[Start of Attachment]
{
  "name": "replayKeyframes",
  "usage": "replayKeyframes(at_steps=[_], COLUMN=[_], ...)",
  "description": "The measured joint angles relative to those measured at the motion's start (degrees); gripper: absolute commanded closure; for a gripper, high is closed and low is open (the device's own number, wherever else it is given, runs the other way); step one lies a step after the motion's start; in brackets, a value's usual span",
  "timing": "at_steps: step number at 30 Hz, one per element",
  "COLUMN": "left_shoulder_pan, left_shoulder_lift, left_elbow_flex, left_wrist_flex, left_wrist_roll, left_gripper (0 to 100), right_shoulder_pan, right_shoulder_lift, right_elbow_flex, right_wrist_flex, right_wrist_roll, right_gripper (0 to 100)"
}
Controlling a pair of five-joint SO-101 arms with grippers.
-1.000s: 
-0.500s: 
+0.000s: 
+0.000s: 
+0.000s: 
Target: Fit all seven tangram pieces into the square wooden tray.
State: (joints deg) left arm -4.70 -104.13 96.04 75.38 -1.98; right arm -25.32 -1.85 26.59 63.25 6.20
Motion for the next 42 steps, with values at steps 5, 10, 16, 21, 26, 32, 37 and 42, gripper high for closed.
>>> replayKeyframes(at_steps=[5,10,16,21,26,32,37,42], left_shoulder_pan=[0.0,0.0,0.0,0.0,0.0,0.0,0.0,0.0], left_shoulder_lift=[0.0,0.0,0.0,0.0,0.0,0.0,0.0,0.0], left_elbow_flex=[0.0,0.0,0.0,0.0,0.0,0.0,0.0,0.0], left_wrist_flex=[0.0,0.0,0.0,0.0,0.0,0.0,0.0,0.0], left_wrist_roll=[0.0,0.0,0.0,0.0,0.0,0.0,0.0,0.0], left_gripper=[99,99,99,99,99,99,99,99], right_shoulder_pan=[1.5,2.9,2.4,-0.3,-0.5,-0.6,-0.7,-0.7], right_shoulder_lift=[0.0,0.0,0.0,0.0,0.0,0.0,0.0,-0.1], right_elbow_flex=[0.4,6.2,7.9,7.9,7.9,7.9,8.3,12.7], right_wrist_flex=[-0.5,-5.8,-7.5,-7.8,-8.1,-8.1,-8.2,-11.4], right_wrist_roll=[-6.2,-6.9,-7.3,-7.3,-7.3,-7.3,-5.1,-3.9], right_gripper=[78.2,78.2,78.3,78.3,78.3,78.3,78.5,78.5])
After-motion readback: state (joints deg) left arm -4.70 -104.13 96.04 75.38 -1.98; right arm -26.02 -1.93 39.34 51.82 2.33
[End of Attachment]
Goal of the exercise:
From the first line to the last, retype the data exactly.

Solution for this exercise:
{
  "name": "replayKeyframes",
  "usage": "replayKeyframes(at_steps=[_], COLUMN=[_], ...)",
  "description": "The measured joint angles relative to those measured at the motion's start (degrees); gripper: absolute commanded closure; for a gripper, high is closed and low is open (the device's own number, wherever else it is given, runs the other way); step one lies a step after the motion's start; in brackets, a value's usual span",
  "timing": "at_steps: step number at 30 Hz, one per element",
  "COLUMN": "left_shoulder_pan, left_shoulder_lift, left_elbow_flex, left_wrist_flex, left_wrist_roll, left_gripper (0 to 100), right_shoulder_pan, right_shoulder_lift, right_elbow_flex, right_wrist_flex, right_wrist_roll, right_gripper (0 to 100)"
}
Controlling a pair of five-joint SO-101 arms with grippers.
-1.000s: 
-0.500s: 
+0.000s: 
+0.000s: 
+0.000s: 
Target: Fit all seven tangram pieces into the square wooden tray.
State: (joints deg) left arm -4.70 -104.13 96.04 75.38 -1.98; right arm -25.32 -1.85 26.59 63.25 6.20
Motion for the next 42 steps, with values at steps 5, 10, 16, 21, 26, 32, 37 and 42, gripper high for closed.
>>> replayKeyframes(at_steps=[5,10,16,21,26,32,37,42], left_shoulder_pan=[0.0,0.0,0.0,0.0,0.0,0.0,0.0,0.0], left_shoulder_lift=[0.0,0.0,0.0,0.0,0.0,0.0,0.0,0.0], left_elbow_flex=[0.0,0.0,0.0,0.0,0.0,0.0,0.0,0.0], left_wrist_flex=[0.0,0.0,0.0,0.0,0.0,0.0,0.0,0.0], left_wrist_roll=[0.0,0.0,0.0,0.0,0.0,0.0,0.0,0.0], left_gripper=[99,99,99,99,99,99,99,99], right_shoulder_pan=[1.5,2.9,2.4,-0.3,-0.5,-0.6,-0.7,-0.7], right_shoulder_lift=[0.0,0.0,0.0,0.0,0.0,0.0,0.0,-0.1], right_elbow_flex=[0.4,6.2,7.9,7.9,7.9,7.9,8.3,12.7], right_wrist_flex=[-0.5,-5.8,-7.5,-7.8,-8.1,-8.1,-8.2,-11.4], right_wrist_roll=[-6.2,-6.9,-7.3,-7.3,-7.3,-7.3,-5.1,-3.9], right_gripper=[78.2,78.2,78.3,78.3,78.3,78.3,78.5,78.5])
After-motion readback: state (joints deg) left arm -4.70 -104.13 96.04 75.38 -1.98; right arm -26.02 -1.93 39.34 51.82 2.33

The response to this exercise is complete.